MEU PAI
⭐⭐⭐⭐
Diário de Filmes 2021: 49

Labirinto mental

O título brasileiro verteu The Father para Meu Pai, mas isso não combina muito porque o ponto de vista do filme de Florian Zeller não é o da filha vivida por Olivia Colman. É inteiramente o do pai, Anthony, papel de um muito inspirado Anthony Hopkins.

Ele é o idoso londrino que vive sozinho em seu apartamento e resiste à ideia de ter uma cuidadora. A filha está tentando convencê-lo, já que vai se mudar para Paris e não poderá mais visitá-lo diariamente.

A segurança de Anthony consigo mesmo vai, no entanto, sendo colocada em xeque. De repente, o ex-marido da filha está no apartamento dizendo que o casal (que não se separou) é o dono do lugar e Anthony é que foi morar com eles. Ou a filha volta das compras, mas está completamente diferente. Ou situações já vividas parecem se repetir pouco depois.

Anthony estaria perdendo o juízo ou estariam tentando confundi-lo?

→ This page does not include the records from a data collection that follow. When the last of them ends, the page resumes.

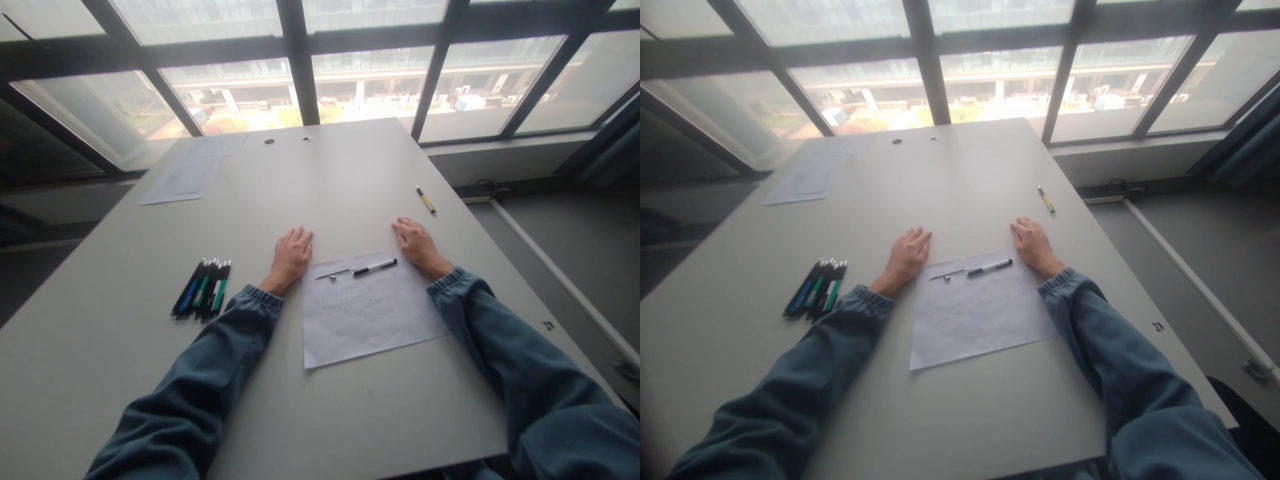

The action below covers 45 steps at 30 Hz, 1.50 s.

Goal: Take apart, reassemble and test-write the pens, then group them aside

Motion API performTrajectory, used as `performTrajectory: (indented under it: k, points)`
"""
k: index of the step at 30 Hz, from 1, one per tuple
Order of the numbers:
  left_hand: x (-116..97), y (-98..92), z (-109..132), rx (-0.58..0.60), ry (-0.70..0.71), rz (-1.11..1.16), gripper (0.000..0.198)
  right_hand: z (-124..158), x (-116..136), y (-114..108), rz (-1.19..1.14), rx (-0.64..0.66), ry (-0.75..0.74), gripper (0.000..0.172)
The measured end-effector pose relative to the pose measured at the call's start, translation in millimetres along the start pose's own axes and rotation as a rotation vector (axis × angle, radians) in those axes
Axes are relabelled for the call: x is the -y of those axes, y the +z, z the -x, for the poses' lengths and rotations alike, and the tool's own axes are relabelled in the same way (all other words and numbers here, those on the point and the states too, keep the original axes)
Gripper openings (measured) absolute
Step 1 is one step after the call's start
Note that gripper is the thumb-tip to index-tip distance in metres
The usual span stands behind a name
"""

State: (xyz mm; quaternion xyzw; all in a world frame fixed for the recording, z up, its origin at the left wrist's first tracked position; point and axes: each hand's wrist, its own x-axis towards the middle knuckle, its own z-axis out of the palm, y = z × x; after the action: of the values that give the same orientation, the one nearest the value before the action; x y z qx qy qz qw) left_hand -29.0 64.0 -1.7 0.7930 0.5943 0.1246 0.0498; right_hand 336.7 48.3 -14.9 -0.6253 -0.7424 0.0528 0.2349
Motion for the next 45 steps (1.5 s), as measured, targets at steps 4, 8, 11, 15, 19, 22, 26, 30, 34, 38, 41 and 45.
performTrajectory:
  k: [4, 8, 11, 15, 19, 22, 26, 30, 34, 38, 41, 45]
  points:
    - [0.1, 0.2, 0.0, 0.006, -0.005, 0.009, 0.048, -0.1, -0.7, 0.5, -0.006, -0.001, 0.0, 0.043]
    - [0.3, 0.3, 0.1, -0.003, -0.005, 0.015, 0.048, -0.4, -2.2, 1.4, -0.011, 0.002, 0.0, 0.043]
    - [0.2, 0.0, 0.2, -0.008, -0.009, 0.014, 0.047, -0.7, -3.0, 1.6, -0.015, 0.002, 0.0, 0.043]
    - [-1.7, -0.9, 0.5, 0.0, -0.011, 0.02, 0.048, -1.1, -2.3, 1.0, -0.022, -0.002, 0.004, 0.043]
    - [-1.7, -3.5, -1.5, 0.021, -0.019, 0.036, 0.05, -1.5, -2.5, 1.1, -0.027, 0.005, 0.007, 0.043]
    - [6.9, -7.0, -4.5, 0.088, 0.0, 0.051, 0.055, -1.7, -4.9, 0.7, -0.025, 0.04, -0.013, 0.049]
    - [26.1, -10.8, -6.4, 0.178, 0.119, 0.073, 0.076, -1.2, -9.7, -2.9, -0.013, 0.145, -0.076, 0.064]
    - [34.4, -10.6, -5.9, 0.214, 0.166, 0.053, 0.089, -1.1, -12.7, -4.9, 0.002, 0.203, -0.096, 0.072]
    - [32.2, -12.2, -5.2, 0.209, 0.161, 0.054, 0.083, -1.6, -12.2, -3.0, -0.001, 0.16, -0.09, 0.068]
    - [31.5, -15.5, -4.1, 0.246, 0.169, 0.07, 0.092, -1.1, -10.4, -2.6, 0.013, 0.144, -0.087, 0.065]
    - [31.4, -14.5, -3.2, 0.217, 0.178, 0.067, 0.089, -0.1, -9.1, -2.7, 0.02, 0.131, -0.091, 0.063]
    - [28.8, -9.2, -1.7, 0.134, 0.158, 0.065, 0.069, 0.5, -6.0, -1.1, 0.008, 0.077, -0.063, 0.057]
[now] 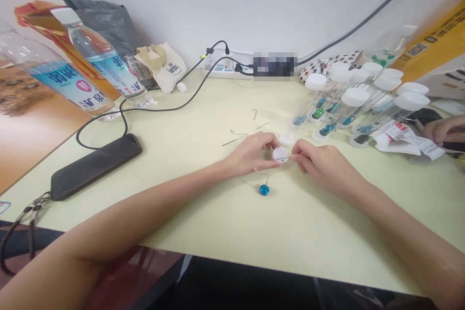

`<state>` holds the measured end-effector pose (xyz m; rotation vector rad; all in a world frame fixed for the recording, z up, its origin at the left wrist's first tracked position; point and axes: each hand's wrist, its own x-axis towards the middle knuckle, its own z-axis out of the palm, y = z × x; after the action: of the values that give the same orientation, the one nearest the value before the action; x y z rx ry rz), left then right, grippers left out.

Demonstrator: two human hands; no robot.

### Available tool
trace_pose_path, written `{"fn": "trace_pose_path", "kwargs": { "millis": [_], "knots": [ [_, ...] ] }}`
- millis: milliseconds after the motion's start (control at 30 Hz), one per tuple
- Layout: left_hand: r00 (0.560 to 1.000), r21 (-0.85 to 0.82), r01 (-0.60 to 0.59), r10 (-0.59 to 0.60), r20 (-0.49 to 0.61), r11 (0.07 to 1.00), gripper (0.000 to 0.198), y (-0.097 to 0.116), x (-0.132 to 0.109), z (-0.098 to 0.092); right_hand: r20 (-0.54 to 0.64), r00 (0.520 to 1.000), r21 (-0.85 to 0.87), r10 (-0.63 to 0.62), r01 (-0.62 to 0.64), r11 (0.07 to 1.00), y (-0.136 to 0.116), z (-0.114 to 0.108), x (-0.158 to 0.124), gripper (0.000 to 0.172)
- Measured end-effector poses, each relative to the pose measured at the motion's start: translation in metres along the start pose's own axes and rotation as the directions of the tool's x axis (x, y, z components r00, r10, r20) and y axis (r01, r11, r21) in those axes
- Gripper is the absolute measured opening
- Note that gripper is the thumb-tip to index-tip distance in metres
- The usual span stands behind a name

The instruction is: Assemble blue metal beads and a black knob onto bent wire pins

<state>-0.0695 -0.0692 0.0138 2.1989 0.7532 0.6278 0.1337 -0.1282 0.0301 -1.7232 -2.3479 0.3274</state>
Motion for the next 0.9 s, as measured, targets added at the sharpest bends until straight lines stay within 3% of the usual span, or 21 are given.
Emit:
{"fn": "trace_pose_path", "kwargs": {
  "millis": [200,333,400,500,600,700,767,833,900],
  "knots": [
    [0.999,-0.002,0.022,-0.022,0.029,1.0,0.031,-0.003,0.001,-0.003,-0.014,1.0,0.207,0.006,-0.003,0.978,0.0,-0.002,-0.001,0.017],
    [0.999,0.085,0.018,-0.02,0.028,0.996,0.032,-0.006,0.002,-0.004,-0.008,0.999,0.388,0.033,-0.027,0.921,-0.002,-0.002,-0.003,0.02],
    [0.999,0.15,0.001,-0.006,0.034,0.989,0.032,-0.007,0.003,-0.004,0.033,0.999,0.533,0.043,-0.054,0.844,-0.002,0.0,-0.003,0.023],
    [0.999,0.19,0.004,-0.01,0.033,0.982,0.038,-0.007,0.003,-0.003,0.117,0.993,0.752,0.013,-0.097,0.652,-0.003,0.006,-0.003,0.028],
    [0.998,0.181,0.055,-0.046,-0.053,0.982,0.035,-0.008,-0.002,-0.006,0.163,0.985,0.869,-0.054,-0.118,0.481,-0.004,0.015,-0.001,0.03],
    [0.98,0.155,0.083,-0.052,-0.193,0.984,0.014,-0.009,-0.012,-0.013,0.171,0.982,0.905,-0.077,-0.126,0.407,-0.004,0.022,0.001,0.03],
    [0.967,0.113,0.044,-0.014,-0.252,0.993,0.017,-0.008,-0.022,-0.02,0.162,0.985,0.915,-0.063,-0.127,0.384,-0.004,0.024,0.002,0.029],
    [0.977,0.038,-0.023,0.03,-0.21,0.999,0.021,-0.005,-0.033,-0.026,0.159,0.986,0.927,-0.056,-0.129,0.352,-0.004,0.025,0.002,0.028],
    [0.997,-0.088,-0.068,0.064,-0.046,0.994,0.022,-0.002,-0.042,-0.031,0.16,0.985,0.939,-0.065,-0.132,0.316,-0.005,0.025,0.001,0.027]
  ]
}}
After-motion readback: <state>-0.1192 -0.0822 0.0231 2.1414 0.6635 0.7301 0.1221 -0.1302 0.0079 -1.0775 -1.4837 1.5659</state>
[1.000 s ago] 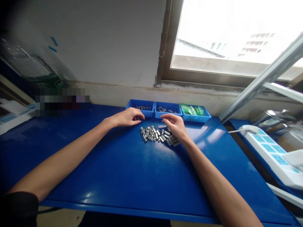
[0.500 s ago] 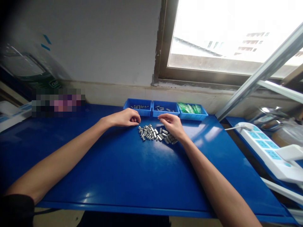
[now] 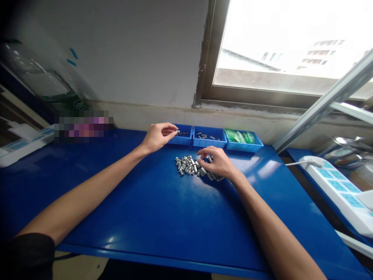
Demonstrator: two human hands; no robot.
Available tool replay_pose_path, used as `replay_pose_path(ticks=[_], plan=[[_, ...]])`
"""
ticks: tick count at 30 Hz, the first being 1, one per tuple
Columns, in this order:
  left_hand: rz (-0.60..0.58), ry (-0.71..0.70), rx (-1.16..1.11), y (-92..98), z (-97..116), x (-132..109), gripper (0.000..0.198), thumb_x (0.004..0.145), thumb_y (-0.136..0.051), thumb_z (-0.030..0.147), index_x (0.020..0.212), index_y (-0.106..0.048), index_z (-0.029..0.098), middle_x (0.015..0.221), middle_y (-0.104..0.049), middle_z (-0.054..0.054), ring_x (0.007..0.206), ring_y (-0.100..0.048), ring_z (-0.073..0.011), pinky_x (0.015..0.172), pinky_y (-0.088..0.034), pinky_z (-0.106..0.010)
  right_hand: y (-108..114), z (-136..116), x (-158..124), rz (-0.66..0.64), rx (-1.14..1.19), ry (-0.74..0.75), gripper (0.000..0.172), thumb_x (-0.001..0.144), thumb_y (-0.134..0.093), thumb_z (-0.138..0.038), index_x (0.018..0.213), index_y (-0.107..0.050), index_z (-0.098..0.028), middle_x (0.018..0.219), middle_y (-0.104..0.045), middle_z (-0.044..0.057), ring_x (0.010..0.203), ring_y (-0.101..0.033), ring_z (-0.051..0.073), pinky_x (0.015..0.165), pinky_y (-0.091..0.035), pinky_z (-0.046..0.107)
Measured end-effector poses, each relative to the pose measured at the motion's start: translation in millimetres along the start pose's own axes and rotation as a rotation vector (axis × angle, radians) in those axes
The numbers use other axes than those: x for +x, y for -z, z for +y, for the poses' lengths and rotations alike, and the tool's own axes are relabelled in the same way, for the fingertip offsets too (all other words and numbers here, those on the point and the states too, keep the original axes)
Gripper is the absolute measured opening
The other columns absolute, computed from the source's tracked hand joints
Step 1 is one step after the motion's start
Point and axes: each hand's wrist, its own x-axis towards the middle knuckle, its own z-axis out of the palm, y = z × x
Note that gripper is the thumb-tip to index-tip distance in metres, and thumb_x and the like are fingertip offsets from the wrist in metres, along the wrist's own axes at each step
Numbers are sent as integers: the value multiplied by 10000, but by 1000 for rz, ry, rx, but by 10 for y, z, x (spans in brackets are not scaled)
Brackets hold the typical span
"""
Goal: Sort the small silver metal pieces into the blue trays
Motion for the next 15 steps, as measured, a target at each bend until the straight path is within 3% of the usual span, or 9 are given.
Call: replay_pose_path(ticks=[3,6,9,15], plan=[[44,27,-77,-16,-15,3,270,855,-740,286,1075,-763,131,1069,-802,-119,995,-784,-238,939,-639,-346,10,24,-17,-56,-52,63,185,860,-719,-269,1021,-791,-217,886,-786,60,861,-710,236,821,-544,365],[-24,-39,-62,-23,20,-13,232,861,-727,264,1043,-772,127,1089,-798,-117,996,-781,-228,967,-629,-348,-19,64,-16,-46,-54,69,178,872,-689,-245,1011,-794,-210,891,-788,69,850,-712,230,798,-550,352],[-179,-143,51,-15,104,-35,178,884,-694,245,995,-787,142,1068,-797,-99,936,-771,-202,916,-626,-316,-61,85,-6,-24,-52,51,164,882,-672,-249,976,-801,-213,897,-788,74,823,-724,225,779,-563,341],[-600,-263,202,8,216,-79,215,875,-694,178,1061,-800,167,1046,-797,-85,936,-743,-193,845,-572,-272,-64,77,0,47,-80,-10,213,908,-648,-281,1049,-802,-235,1001,-799,81,886,-743,244,824,-586,361]])
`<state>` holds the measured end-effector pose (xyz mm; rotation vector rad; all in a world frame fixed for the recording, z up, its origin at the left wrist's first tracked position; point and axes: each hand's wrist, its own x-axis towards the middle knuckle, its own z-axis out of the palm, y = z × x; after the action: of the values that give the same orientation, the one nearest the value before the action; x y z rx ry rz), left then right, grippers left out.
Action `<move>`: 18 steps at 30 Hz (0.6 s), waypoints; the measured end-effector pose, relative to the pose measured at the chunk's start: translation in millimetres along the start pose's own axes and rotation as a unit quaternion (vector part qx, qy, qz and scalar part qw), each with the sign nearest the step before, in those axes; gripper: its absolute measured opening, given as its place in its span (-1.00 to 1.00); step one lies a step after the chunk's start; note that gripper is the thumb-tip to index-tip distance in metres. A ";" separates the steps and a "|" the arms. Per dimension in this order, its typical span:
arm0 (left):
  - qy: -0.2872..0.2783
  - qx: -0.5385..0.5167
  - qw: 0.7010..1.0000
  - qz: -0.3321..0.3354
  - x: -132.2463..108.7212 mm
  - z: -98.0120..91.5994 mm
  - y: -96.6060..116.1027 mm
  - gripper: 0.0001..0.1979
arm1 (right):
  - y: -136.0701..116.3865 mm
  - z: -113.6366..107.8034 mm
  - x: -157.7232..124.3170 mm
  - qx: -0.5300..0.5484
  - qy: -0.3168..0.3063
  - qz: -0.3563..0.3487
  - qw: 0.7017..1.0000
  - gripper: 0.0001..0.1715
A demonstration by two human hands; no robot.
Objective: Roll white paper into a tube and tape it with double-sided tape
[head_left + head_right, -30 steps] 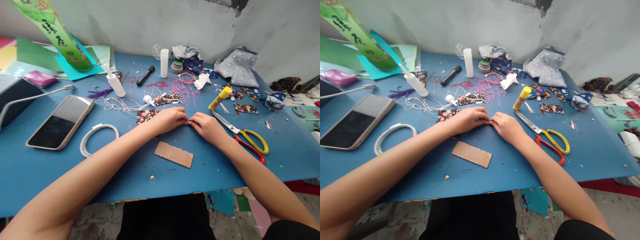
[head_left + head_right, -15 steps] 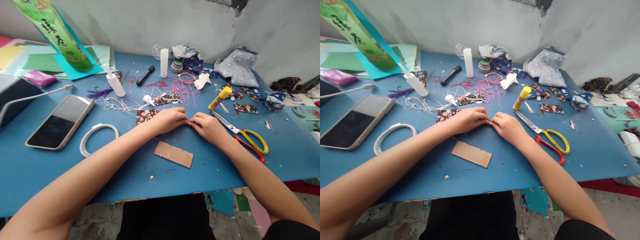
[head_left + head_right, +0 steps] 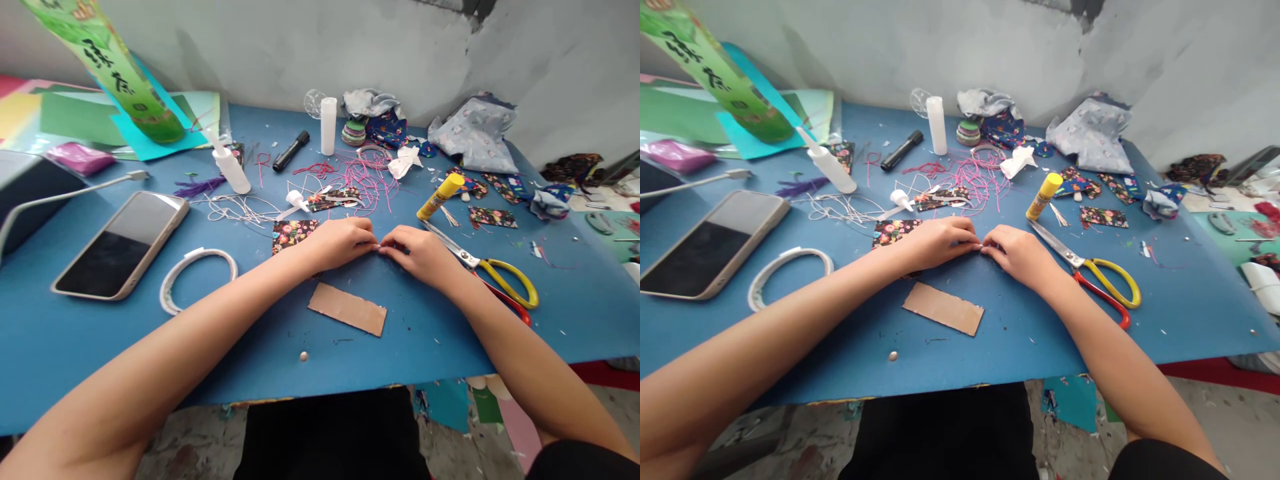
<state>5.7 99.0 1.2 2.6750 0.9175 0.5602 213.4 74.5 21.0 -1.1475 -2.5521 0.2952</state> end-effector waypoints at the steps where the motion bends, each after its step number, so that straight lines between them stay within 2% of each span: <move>1: -0.002 0.003 1.000 -0.003 0.2 0.1 1.2 -0.76 | -0.1 -0.1 -0.4 -0.007 -0.001 -0.001 1.000 -0.85; 11: 0.012 0.015 0.999 -0.033 1.5 7.2 13.3 -0.80 | 1.3 -3.8 -3.3 -0.053 -0.036 0.003 0.998 -0.74; 18: 0.003 0.035 0.999 -0.011 0.9 7.9 14.5 -0.78 | 4.1 -8.7 -6.0 -0.022 -0.040 -0.011 0.999 -0.85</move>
<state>17.5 87.5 -0.4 2.7236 0.9841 0.5426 223.3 73.1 26.5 -1.1444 -2.6500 0.2869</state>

O filme é baseado em uma peça de sucesso de Florian Zeller, dramaturgo francês muito respeitado, que estreia na direção de cinema e que adaptou o texto com a ajuda de outro grande dramaturgo, o britânico (mas nascido em Portugal) Christopher Hampton. Para o papel, sua única opção era Anthony Hopkins. Tinha razão.

Filmes que tentam traduzir o que se passa na mente de seus protagonistas podem resultar numa grande jornada narrativa, e os bons exemplos vêm desde O Gabinete do Dr. Caligari (1920). A ideia é fazer o espectador compartilhar ao máximo do sentimento de desconforto do personagem central.

A tática é bem empregada aqui, e uma chave importante para isso é Hopkins nos entregar um performance que consegue fácil a nossa empatia. Isso ajuda o espectador a passar por um trajeto que não é fácil: a deterioração da mente de um homem.

O filme poderia estabelecer um suspense, mas o objetivo não é estabelecer um jogo em que o espectador deve desvendar o que verdade ou mentira, se o protagonista está doente ou o estão enganando. Meu Pai deixa claro a confusão mental de Anthony quando, em sua primeira cena, mostra a chegada da filha Anne sem ser pela visão dele. É, aí, uma narrativa em terceira pessoa, a nossa visão objetiva do fato.

Por isso, quando Anne reaparece vivida por outra atriz, sabemos que é coisa da cabeça de Anthony, que estamos vendo isso pelos olhos dele. E que não deve ser essa a realidade.

Então, o que resta ao espectador é testemunhar, de dentro, a mente de um octogenário definhando. Como vemos a maior parte do filme por sua visão, sabemos pouco se o que estamos vendo é real (o relógio sempre perdido, o quadro na parede que some, o frango no jantar que se repete, uma sacola que muda de cor), a não ser pela âncora que são as cenas com a filha em que ele não está presente. Na maior parte do tempo, Meu Pai é um labirinto bem arquitetado, mas, talvez, sem final.

Onde ver: cinemas, Belas Artes a la Carte, Now, iTunes, Google Play, Sky Play (a partir de 28/4), Vivo Play (a partir de 28/4)

The Father, 2020.
Direção: Florian Zeller. Elenco: Anthony Hopkins, Olivia Colman, Olivia Williams, Mark Gatiss, Imogen Poots, Rufus Sewell.